TheatreWhats On

Theatre Review: Fairview

Reviewing Jackie Sibblies Drury’s Pulitzer Prize winning play Fairview, currently running at the Young Vic, is tough.

Not because it’s hard to know what to think of the show – though it has split the critics – but because any kind of report of the things that stand out about the show would destroy a host of surprises that lie in store for an audience.

James Haddrell, artistic and executive director of Greenwich Theatre

This is not a play with a twist at the end.

Fairview twists dramatically at the end of the first act (the first of either 3 or 4 acts, or maybe 2, depending how you look at it) and keeps on twisting.

So what can be said? The show opens on Tom Scutt’s impeccably detailed domestic set where parents Beverly (Nicola Hughes) and Dayton (Rhashan Stone) are preparing for Grandma’s birthday party.

Brother Jimbo (David Dawson) calls to say he’s going to be late, even though Beverly told him to plan ahead.

Sister Jasmine (Naana Agyei-Ampadu) turns up to the dismay of Dayton, full of self-aggrandising condescension.

Daughter Keisha (Donna Banya) appears and announces that her ‘friend’ is coming by, to the consternation of her mother. So far, so conventional.

A family reunion with tensions bubbling under the surface.

Maybe something is slightly off in the way the actors use the fourth wall – are they looking in a mirror or in some way looking out at us?

Maybe there’s something reminiscent of a TV sound stage with a live audience in the set up.

The first act certainly has the flavour of a TV sitcom. And then it all changes.

Donna Banya as Keisha in Fairview, Young Vic Theatre

Director Nadia Latif elicits strong, playful performances from all involved, particularly Stone, channelling the spirit of everything from The Cosby Show to The Fresh Prince of Bel-Air, and Esther Smith as grandma (sort of), and there’s a stand-out denouement led by the astonishingly charismatic and unexpectedly commanding Banya.

The play’s manipulation of form is arguably more sophisticated than the socio-political argument being made, about the loaded history of looking and being looked at across ethnic divides, but I suspect that in the US the argument would be received more strongly.

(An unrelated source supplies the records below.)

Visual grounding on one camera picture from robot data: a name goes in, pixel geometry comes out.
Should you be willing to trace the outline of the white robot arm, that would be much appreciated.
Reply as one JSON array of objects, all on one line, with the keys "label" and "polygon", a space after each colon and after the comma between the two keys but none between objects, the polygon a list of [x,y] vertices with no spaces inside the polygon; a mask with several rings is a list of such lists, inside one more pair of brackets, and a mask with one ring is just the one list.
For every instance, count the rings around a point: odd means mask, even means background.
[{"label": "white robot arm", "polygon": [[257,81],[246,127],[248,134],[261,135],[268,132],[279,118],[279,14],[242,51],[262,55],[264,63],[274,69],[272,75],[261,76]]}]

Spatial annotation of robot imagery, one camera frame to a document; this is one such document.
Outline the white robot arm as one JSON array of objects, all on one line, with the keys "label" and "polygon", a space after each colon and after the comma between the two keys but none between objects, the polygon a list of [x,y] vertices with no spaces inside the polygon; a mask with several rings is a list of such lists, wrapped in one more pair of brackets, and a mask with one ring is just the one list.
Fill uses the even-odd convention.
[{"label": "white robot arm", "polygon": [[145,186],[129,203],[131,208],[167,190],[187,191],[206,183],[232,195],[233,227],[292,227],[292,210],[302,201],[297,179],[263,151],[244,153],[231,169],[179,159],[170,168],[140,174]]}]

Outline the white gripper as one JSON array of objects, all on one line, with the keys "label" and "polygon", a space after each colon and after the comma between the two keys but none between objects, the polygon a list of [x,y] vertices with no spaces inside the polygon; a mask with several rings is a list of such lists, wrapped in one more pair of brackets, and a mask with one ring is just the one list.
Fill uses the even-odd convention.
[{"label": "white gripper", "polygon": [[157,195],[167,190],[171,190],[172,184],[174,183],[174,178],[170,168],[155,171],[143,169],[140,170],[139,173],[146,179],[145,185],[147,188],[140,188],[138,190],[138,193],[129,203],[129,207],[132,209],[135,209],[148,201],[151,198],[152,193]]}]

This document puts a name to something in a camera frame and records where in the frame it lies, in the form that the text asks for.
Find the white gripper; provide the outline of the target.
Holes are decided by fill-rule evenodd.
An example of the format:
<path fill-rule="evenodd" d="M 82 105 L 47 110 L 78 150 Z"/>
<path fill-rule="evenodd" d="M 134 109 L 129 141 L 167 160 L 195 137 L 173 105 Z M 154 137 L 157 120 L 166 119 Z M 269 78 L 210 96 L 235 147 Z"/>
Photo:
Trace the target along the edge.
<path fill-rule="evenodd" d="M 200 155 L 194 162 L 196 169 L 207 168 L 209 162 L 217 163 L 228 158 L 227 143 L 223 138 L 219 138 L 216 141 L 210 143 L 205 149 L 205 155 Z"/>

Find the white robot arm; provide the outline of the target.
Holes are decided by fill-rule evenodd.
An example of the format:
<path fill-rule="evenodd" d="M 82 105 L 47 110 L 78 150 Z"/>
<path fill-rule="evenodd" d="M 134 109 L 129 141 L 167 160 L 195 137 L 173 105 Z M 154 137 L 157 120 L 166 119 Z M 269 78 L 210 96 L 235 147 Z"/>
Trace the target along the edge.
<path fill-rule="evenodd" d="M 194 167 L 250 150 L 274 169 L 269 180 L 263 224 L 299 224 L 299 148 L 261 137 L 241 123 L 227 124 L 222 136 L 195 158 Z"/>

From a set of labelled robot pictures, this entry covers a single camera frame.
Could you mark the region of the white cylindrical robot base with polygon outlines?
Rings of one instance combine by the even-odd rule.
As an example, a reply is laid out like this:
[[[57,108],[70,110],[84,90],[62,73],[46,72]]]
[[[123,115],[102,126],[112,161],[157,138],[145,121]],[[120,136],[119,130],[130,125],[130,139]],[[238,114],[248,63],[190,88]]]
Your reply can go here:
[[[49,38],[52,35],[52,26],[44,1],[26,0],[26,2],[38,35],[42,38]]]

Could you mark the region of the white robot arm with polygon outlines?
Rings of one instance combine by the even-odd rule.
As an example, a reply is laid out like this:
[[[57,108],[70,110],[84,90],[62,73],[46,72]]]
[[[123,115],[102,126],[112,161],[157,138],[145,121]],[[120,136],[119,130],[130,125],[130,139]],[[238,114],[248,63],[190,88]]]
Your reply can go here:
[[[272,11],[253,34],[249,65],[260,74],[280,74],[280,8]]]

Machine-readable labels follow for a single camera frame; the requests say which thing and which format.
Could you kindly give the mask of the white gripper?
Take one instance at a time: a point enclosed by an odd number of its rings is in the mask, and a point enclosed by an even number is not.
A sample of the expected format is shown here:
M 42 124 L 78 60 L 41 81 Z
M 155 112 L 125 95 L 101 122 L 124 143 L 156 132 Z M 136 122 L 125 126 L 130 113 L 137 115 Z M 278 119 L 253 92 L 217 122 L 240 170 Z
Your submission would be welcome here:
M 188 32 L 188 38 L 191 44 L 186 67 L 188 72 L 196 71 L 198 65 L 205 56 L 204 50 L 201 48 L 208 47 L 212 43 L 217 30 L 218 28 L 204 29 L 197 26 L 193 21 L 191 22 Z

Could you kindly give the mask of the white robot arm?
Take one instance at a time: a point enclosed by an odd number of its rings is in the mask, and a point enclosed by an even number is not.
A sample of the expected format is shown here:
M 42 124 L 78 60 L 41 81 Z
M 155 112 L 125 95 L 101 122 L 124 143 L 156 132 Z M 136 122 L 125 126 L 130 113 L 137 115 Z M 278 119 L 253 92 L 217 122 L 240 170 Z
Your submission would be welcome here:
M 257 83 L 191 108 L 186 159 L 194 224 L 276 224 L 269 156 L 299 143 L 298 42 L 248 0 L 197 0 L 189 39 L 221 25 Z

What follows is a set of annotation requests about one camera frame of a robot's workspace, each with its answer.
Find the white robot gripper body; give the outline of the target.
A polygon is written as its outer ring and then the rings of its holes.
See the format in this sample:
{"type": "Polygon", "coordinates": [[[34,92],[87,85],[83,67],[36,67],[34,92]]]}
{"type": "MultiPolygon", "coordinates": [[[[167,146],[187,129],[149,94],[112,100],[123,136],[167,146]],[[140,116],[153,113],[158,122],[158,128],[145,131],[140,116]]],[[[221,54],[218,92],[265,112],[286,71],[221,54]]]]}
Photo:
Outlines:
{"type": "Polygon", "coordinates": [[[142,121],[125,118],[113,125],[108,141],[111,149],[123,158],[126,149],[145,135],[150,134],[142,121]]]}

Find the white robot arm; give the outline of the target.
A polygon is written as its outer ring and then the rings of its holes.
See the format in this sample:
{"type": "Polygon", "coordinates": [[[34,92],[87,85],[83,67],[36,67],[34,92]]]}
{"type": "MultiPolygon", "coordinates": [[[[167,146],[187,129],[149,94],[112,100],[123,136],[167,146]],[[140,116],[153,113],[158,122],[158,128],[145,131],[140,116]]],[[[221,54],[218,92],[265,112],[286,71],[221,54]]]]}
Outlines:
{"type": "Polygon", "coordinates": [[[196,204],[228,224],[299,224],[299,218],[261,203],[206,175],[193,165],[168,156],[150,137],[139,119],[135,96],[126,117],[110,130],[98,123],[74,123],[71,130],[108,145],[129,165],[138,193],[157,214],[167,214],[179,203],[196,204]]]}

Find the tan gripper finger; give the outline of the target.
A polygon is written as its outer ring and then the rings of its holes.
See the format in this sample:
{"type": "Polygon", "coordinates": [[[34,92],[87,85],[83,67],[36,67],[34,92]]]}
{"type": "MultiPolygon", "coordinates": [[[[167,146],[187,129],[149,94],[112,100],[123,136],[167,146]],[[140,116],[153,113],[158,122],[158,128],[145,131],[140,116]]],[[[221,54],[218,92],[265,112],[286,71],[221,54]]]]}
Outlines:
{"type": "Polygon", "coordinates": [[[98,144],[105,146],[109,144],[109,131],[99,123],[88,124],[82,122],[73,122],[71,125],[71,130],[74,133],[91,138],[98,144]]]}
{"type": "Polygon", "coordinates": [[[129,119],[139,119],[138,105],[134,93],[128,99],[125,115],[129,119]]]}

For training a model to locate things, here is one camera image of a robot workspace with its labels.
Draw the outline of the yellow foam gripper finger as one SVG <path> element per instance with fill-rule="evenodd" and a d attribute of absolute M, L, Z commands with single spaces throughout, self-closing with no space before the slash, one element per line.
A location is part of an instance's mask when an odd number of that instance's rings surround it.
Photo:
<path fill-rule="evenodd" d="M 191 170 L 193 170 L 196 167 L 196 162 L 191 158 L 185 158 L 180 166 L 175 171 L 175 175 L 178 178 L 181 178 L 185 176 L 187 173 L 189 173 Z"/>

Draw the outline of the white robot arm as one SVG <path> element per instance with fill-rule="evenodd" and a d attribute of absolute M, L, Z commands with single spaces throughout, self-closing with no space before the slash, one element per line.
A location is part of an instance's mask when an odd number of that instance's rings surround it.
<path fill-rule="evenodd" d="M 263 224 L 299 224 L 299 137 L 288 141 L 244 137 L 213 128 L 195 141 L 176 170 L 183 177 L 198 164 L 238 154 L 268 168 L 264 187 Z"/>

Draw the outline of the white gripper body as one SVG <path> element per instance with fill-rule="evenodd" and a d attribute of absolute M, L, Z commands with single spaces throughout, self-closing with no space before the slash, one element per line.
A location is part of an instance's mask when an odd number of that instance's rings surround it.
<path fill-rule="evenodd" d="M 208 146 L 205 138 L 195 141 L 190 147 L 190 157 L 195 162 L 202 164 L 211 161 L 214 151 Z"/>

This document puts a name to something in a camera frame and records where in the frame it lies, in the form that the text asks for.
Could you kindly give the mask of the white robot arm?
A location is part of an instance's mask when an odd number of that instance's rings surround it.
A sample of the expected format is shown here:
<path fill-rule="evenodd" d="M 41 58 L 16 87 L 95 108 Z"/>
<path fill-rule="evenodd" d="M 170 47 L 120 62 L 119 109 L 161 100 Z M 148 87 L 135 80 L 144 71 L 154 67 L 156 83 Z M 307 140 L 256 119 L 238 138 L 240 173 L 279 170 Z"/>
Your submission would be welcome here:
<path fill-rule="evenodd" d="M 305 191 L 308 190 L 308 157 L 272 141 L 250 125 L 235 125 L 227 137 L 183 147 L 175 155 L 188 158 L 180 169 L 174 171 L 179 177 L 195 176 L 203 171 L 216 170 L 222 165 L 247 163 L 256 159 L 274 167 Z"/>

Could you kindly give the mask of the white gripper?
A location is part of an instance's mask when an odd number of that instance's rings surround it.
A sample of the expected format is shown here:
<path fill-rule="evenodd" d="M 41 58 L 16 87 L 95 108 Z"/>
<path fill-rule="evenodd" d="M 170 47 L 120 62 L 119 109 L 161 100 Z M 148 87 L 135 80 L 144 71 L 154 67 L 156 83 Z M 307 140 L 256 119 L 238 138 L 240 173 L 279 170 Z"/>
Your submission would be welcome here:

There is no doubt, however, that whether it’s the form or the content that strikes you the most, the production can’t fail to have a strong impact.

The show sold out its initial run at the Young Vic and subsequently extended. At the time of writing there are a handful of tickets left.

If you can get your hands on one it’s well worth it – this show is guaranteed to leave you thinking long after the curtain does, or doesn’t, come down.